Here we describe unusual ocular findings in a patient with paramyloidosis. FAP-related retinal vascular leakage is rare and it is usually associated with amyloid vitreous deposits, which were not observed in this patient. Causes of ocular inflammation were excluded with an extensive diagnostic work-up. We cannot exclude the hypothesis of toxic microangiopathy related to drugs such as sirolimus or tacrolimus. However, the limitation of this reaction to the eye and the positive response to local intravitreal therapy favors, in our opinion, the hypothesis of FAP-related ocular complications. Thus, this is probably the first report of optic disc edema, retinal vascular leakage and cystoid macular edema in a patient with FAP.
Amyloid deposition within the walls of retinal vessels had been previously described. It has been hypothesized that this impregnation may lead to retinal ischemia and vessel wall weakening which would ultimately lead to perivascular exudation as well as retinal and vitreous hemorrhages. O’Hearn et al. reported that vitreous vascular endothelial growth factor (VEGF) levels in FAP patients were raised to similar levels as those found in patients with inactive proliferative diabetic retinopathy. Retinal neovascularization is a rare complication of this disease, supporting the important role of VEGF upregulation in its pathogenesis. Zou and colleagues also reported elevated levels of VEGF in vitreous samples and in the serum of patients with ocular complications of TTR-related FAP. Such elevated vitreous VEGF levels could also account for the macular edema observed in our patient. In this patient we observed a positive response to both anti-VEGF and triamcinolone intravitreal injection; however, the effect was more pronounced following triamcinolone. A more sustained response was obtained following intravitreal injection of dexamethasone implant. To date there are no other reports or studies regarding the efficacy of intravitreal anti-VEGF or corticosteroids for the treatment of ocular complications of FAP.

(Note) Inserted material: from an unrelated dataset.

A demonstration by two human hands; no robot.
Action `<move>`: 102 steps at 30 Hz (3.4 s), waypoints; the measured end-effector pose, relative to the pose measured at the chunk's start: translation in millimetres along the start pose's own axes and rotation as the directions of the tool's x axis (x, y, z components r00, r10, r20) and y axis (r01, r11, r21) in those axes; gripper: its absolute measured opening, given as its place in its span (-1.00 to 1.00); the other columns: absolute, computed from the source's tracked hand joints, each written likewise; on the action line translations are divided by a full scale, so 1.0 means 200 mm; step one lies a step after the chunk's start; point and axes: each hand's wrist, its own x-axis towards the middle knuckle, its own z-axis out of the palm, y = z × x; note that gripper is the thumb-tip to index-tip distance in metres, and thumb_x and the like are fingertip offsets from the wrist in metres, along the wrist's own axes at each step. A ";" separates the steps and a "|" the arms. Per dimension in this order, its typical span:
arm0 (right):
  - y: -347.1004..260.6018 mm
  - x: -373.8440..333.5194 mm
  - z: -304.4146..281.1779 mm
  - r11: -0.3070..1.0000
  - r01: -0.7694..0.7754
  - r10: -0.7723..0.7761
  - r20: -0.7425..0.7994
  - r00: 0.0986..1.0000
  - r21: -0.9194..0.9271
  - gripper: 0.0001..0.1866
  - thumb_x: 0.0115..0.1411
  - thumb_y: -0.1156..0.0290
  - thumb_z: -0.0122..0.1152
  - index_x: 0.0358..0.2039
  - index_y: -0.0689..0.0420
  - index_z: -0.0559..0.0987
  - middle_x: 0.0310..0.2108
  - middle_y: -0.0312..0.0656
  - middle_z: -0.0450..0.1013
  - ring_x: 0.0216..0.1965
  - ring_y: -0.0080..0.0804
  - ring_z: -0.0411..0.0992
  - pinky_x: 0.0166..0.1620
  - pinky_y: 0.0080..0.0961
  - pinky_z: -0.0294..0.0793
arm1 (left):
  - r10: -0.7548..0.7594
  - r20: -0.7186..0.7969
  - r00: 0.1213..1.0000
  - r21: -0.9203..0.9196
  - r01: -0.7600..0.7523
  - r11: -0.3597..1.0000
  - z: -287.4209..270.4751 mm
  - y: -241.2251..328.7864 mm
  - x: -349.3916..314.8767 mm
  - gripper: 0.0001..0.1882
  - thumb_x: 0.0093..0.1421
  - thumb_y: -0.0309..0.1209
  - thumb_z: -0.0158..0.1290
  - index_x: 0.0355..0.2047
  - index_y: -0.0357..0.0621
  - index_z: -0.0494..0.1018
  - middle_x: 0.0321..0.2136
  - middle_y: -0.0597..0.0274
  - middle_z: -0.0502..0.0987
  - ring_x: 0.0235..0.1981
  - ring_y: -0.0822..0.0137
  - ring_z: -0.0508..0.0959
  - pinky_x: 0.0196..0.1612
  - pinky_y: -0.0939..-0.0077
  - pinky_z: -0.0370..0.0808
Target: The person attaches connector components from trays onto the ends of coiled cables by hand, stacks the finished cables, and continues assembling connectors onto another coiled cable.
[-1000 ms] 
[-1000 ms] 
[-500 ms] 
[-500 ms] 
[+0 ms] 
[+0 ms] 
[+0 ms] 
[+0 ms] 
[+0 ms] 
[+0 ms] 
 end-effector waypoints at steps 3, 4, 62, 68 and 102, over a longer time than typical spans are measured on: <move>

LPP therapy has been recently proposed to treat ocular complications of FAP. During 3 years of follow up, LPP prevented the progression of vitreous and retinal amyloid deposits in two patients. After liver transplantation, the retinal pigment epithelium plays the major role in ocular amyloid production. Therefore, the destruction of this tissue by retinal photocoagulation would theoretically decrease the production of abnormal TTR in the eye. In our patient we performed LPP in his LE in an attempt to halt the natural history of the disease and, at the same time, to try to reduce the burden of intravitreal injections.
As a result of a longer life expectancy in patients with FAP obtained with liver transplantation, more frequent and more complex ocular complications are expected to appear in our clinical practice. Intravitreal corticosteroid therapy in isolation or combined with laser photocoagulation is a promising therapeutic approach to these patients. However, additional and larger multicenter studies are needed to evaluate the efficacy and safety of these therapies in the management of ocular manifestations of FAP.
Written informed consent was obtained from the patient for publication of this case report and accompanying images. A copy of the written consent is available for review by the Editor-in-Chief of this journal.